The right of use means the right to represent and implement the Application Solutions in accordance with their purpose, in Saas mode via a connection to an electronic communications network. The Customer may under no circumstances make the Application Solutions available to a third party who is not a User or Administrator and strictly refrains from any other use, in particular any adaptation, modification, translation, arrangement, distribution, decompilation, without this list being exhaustive.
The Customer undertakes not to modify, decompile, disassemble, identify the source code, merge or combine said code with any other software, copy, reproduce, transcode, adapt or modify any of the software, except as expressly authorized by article L122-6-1 of the Intellectual Property Code.
The Customer acknowledges that the licence of rights granted in this article does not confer any ownership rights on the Application Solutions and the elements that make it up, which are and will remain the exclusive property of Cocoom.
Hosting, maintenance and security
The Application Solutions and the data they contain are hosted by Cocoom on OVH’s servers.
As part of the continuous improvement of the Application Solutions and subject to prior notification of the Customer, Cocoom may install updates or new versions.
The Customer also acknowledges that the Application Solutions work with operating systems and Internet browsers.
Cocoom will make its best efforts to make the Application Solutions compatible with any new browser or any changes to the latter. In the event that changes in browsers in the present document lead to the limitation of certain functionalities of the Application Solutions, Cocoom may offer the Customer the use of a workaround and/or the use of another operating system while awaiting the publication of a new version or an update of the Application Solutions and/or a correction of the browser or operating system concerned.
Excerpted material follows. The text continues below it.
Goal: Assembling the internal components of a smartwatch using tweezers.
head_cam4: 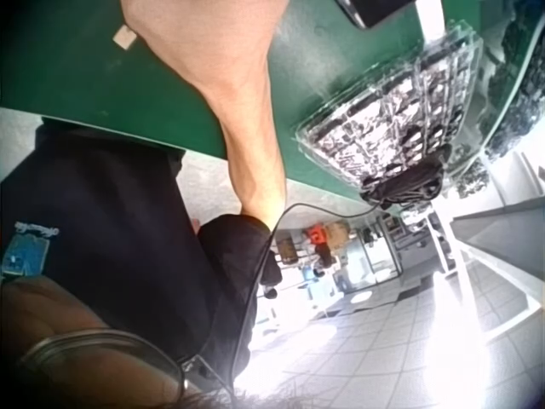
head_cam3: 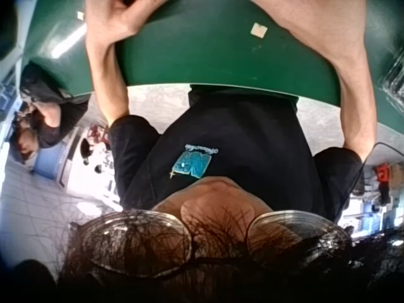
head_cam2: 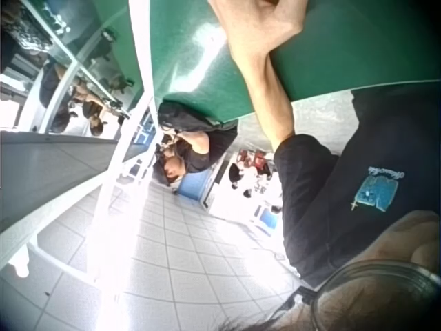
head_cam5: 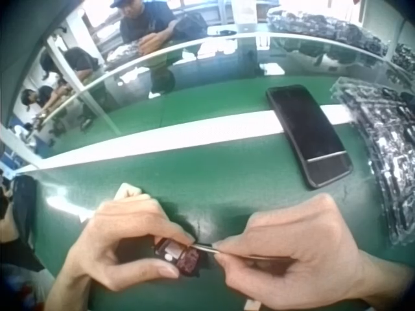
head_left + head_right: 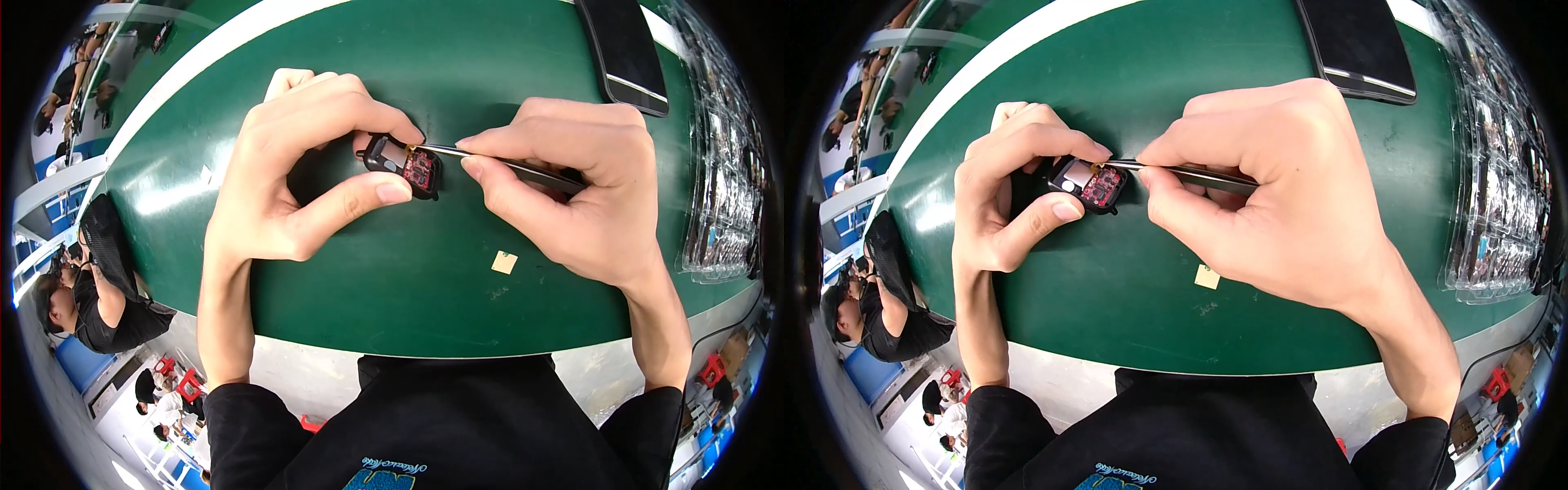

During the term of the Contract, Cocoom undertakes to pay for corrective and upgrade maintenance of the Application Solutions at no additional cost. The Customer acknowledges being informed by these general terms and conditions that the Services may be temporarily unavailable, in particular for maintenance reasons. Cocoom will make its best efforts to carry out maintenance activities outside Working Days and Hours that result in a service interruption.
Cocoom undertakes to ensure that scheduled periods of unavailability of more than one (1) hour that occur on Working Days and Hours will only take place after a notice period of one (1) calendar week.
Cocoom guarantees that upgrades and new software versions resulting from maintenance activities will not subsequently lead to any regression of the Services in terms of performance and functionality.
Cocoom strives to secure access to and use of the Application Solutions in accordance with the practices in this area as detailed on its website. At the Customer’s request, Cocoom can provide further details on the security measures implemented to secure access to and use of the Application Solutions.
Customer Service is available on Business Days and Hours in writing via the “CONTACT US” tab accessible within any Administrator Account.
Before requesting assistance from Customer Service, the Customer agrees to check that the “Online Help” section, accessible within his Administrator Account, enriched as the contractual relationship develops, does not allow him to answer his question or on the cocoom.com website.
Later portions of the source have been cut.